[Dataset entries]
== Segment start ==

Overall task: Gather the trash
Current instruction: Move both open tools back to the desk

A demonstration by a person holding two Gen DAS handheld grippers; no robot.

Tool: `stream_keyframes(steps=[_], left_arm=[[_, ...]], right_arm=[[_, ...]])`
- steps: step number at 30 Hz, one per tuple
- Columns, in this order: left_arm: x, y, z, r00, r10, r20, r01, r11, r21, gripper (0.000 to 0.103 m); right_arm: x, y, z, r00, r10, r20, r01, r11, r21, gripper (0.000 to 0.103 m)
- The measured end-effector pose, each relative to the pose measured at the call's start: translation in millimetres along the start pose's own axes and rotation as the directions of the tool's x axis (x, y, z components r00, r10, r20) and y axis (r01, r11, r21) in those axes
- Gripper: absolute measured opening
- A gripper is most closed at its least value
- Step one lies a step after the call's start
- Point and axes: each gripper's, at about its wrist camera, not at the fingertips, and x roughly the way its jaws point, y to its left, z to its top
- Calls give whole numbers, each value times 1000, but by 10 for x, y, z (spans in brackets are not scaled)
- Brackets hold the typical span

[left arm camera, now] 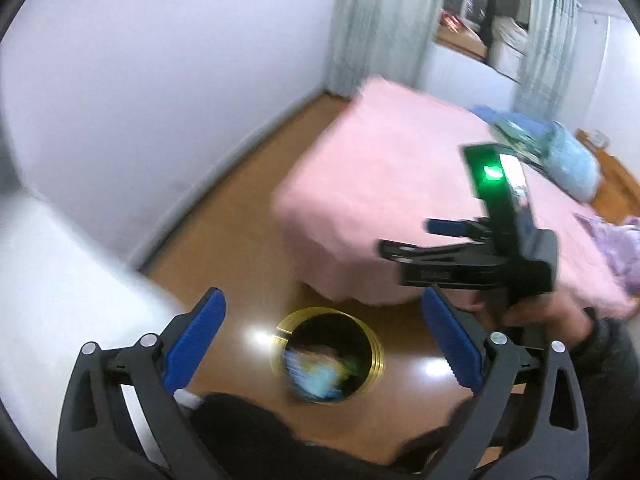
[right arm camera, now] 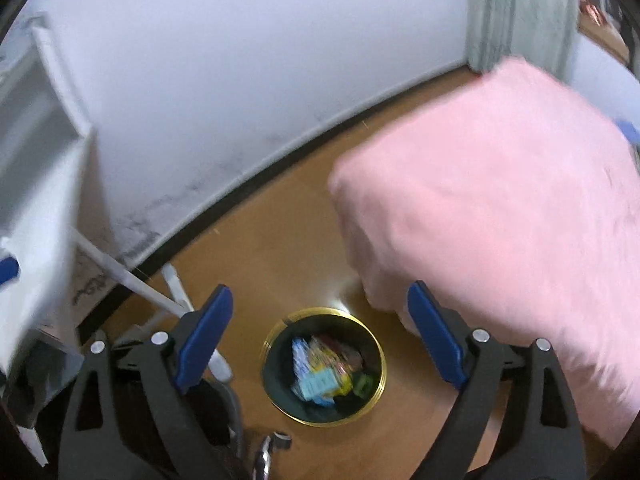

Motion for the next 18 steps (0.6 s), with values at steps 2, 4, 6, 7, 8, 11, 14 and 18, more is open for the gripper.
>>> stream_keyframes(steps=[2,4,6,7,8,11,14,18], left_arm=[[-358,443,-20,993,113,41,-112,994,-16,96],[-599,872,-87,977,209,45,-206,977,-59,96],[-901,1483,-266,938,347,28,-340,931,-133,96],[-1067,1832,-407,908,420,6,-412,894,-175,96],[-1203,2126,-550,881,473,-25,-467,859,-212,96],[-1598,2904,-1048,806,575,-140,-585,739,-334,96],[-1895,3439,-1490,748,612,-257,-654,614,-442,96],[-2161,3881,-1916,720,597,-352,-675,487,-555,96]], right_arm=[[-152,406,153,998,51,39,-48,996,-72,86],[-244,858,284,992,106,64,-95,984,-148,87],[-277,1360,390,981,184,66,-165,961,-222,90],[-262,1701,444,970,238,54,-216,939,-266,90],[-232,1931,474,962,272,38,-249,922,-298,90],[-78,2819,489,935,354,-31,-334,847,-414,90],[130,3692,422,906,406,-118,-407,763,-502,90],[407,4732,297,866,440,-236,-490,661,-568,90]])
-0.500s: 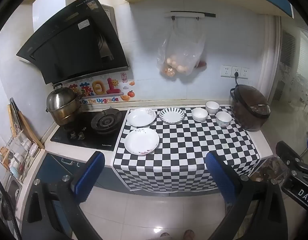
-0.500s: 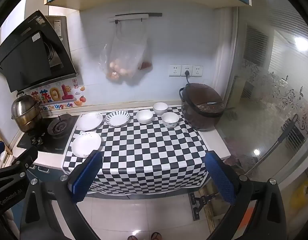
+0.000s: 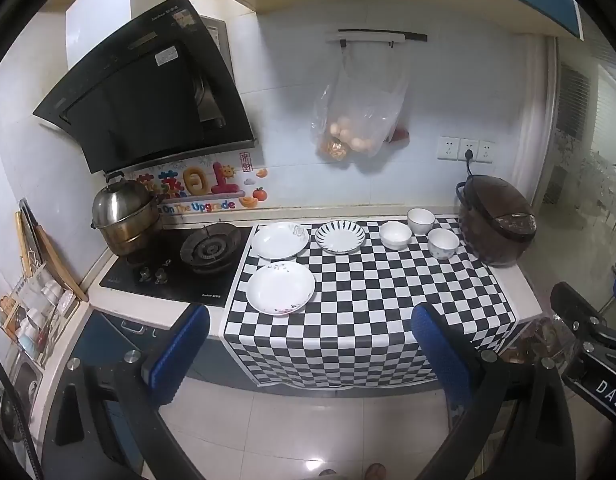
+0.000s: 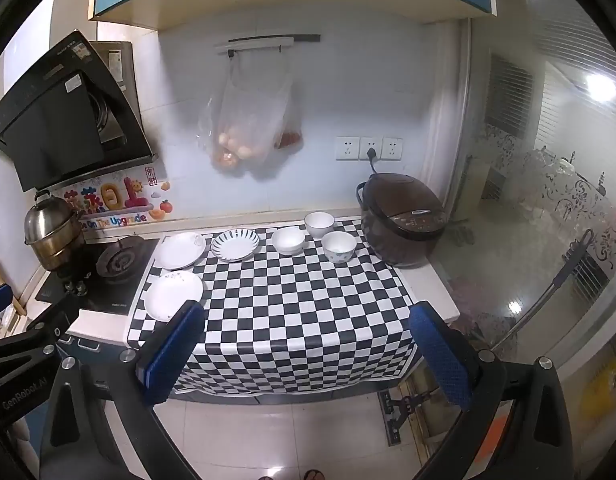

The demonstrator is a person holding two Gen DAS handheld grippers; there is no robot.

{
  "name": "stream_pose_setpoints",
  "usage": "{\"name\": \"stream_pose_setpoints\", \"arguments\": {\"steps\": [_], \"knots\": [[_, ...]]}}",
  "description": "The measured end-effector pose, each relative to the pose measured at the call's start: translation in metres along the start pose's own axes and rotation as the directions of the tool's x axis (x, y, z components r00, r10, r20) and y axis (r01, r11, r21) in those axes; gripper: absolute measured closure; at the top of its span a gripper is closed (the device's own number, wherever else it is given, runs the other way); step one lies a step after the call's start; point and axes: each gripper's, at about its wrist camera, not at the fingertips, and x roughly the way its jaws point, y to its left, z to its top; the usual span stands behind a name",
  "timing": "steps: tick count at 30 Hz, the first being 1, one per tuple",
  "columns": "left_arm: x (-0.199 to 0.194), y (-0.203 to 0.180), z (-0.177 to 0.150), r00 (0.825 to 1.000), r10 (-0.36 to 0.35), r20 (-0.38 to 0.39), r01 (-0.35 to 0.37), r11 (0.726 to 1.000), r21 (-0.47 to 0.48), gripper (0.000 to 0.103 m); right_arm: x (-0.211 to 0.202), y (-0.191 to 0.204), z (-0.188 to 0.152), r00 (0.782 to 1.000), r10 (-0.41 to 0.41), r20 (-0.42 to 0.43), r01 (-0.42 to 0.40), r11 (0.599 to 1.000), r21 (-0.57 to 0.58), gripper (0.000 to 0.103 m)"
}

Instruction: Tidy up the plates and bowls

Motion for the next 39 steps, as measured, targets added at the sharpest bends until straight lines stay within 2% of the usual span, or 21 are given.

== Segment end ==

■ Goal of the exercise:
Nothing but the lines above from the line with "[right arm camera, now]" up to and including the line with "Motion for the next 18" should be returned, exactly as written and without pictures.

■ Expected answer:
[right arm camera, now] 

Motion for the next 18 steps (0.6 s), with values at steps 2, 4, 6, 7, 8, 11, 14 and 18, more is open for the gripper.

What the exercise asked for is now done.